---------- Records supplied ----------
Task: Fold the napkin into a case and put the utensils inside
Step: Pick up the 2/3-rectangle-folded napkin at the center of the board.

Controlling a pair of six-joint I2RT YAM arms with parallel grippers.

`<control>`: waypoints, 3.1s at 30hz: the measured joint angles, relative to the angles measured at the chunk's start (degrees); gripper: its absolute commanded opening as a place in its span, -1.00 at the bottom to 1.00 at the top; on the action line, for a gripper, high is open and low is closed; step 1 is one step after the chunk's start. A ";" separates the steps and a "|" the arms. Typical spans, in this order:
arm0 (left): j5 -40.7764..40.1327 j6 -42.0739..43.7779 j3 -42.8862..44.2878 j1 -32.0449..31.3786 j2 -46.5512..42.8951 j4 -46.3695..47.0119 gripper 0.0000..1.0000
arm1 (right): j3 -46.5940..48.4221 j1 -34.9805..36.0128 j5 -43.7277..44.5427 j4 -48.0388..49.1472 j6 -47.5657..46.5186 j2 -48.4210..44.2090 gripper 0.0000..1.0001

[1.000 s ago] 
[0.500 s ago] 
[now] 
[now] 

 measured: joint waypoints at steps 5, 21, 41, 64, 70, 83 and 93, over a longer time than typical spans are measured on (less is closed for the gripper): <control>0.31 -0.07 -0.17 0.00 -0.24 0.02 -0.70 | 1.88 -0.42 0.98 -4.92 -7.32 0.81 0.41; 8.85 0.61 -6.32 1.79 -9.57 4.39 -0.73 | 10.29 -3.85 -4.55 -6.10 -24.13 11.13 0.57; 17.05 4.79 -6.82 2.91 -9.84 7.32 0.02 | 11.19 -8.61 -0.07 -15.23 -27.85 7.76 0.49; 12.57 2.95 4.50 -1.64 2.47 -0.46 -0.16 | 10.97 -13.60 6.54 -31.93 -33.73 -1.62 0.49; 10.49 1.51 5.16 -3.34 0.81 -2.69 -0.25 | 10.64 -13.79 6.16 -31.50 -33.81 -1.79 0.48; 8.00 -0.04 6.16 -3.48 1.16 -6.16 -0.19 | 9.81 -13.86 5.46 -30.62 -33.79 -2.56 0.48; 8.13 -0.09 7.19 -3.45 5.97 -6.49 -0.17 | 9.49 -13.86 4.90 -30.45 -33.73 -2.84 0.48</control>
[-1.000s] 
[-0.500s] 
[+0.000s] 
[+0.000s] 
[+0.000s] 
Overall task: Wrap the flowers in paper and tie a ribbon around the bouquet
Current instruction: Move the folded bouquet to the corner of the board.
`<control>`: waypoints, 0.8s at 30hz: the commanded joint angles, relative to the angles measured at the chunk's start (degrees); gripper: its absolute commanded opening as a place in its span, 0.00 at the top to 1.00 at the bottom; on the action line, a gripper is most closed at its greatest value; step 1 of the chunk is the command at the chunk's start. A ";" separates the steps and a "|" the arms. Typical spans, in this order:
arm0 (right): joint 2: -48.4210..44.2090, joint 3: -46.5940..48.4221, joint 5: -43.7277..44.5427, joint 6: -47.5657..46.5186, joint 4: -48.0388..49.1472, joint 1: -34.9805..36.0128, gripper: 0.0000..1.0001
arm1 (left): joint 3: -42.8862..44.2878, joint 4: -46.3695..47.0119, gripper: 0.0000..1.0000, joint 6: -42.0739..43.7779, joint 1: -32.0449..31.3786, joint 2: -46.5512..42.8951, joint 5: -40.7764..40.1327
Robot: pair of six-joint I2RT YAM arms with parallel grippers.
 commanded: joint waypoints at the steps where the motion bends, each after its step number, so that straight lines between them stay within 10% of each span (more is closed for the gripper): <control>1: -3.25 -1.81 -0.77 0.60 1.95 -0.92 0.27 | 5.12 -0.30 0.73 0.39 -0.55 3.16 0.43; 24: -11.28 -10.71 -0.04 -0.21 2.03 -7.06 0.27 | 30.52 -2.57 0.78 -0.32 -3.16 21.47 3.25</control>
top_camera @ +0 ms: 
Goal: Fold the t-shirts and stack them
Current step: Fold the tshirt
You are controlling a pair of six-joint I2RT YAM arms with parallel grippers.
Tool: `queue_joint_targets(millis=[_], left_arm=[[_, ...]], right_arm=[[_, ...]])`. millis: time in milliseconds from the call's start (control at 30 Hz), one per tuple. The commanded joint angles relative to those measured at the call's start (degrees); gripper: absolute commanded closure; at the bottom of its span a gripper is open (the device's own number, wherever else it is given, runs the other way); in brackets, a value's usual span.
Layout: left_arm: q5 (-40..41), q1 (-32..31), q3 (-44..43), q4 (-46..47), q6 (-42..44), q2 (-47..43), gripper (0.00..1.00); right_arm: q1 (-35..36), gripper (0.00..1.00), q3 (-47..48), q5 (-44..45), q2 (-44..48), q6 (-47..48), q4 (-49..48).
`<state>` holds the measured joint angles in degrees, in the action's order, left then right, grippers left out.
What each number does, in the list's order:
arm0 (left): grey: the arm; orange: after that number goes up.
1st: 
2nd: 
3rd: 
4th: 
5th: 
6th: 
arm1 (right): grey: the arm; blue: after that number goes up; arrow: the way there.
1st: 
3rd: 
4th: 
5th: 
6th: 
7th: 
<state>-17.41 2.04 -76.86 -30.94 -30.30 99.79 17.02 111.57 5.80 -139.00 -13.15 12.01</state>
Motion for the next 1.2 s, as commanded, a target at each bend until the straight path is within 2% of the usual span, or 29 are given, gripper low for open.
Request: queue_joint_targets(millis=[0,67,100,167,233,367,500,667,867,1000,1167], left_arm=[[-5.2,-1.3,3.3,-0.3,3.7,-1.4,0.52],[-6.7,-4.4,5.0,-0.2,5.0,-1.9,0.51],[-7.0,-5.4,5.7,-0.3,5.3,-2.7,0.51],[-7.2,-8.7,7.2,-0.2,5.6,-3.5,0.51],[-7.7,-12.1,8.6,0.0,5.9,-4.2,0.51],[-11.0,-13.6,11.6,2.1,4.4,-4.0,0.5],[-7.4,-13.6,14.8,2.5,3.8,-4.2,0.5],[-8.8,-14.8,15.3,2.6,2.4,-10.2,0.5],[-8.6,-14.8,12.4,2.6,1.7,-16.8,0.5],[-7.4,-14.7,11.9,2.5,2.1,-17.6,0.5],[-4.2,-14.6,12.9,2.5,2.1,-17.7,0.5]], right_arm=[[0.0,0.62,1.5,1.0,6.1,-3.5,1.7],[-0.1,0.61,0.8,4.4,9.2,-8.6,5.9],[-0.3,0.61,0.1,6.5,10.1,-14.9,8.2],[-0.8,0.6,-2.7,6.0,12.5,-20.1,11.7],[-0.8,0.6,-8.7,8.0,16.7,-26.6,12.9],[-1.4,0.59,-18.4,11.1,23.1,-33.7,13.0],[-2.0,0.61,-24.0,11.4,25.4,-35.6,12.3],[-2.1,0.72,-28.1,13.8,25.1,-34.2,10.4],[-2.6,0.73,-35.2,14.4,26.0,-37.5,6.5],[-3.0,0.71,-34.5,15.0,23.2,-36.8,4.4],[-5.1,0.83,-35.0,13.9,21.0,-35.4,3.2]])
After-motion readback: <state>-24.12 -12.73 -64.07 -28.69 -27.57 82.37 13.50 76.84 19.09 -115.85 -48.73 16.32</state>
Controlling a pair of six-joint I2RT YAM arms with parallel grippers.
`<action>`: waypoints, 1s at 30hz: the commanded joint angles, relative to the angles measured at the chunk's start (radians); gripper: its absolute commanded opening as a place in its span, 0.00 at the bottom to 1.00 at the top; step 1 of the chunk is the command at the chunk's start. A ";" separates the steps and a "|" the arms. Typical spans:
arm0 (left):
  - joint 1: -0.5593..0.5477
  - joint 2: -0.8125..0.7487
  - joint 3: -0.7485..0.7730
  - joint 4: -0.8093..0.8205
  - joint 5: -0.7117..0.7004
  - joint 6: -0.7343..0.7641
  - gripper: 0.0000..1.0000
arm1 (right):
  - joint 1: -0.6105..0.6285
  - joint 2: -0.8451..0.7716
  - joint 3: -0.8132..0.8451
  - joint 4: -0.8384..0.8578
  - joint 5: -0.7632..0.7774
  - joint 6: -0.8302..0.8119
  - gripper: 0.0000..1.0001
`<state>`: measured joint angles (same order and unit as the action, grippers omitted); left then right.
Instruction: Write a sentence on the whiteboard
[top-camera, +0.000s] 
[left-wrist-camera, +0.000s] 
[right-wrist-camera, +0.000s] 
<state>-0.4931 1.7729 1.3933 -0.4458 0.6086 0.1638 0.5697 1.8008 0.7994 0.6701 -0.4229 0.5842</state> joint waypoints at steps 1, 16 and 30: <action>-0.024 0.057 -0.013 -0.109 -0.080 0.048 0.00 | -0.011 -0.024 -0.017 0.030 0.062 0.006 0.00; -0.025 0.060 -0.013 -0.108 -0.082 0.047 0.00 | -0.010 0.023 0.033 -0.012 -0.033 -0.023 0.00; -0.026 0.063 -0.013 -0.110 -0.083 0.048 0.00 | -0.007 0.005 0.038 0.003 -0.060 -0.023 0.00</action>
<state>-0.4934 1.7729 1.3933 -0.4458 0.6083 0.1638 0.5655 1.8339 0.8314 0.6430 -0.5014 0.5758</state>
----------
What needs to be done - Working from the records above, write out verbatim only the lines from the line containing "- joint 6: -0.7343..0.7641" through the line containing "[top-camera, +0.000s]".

Written response -
  - joint 6: -0.7343..0.7641
  - gripper: 0.0000..1.0000
arm1 (right):
  - joint 1: -0.6105..0.6285
  - joint 2: -0.8451..0.7716
  - joint 3: -0.8132..0.8451
  - joint 4: -0.8384..0.8578
  - joint 5: -0.7632..0.7774
  - joint 6: -0.8302..0.8119
  - gripper: 0.0000..1.0001
`<state>`: measured joint angles (same order and unit as the action, grippers omitted); left then right.
Instruction: Write a sentence on the whiteboard
[top-camera, +0.000s] 

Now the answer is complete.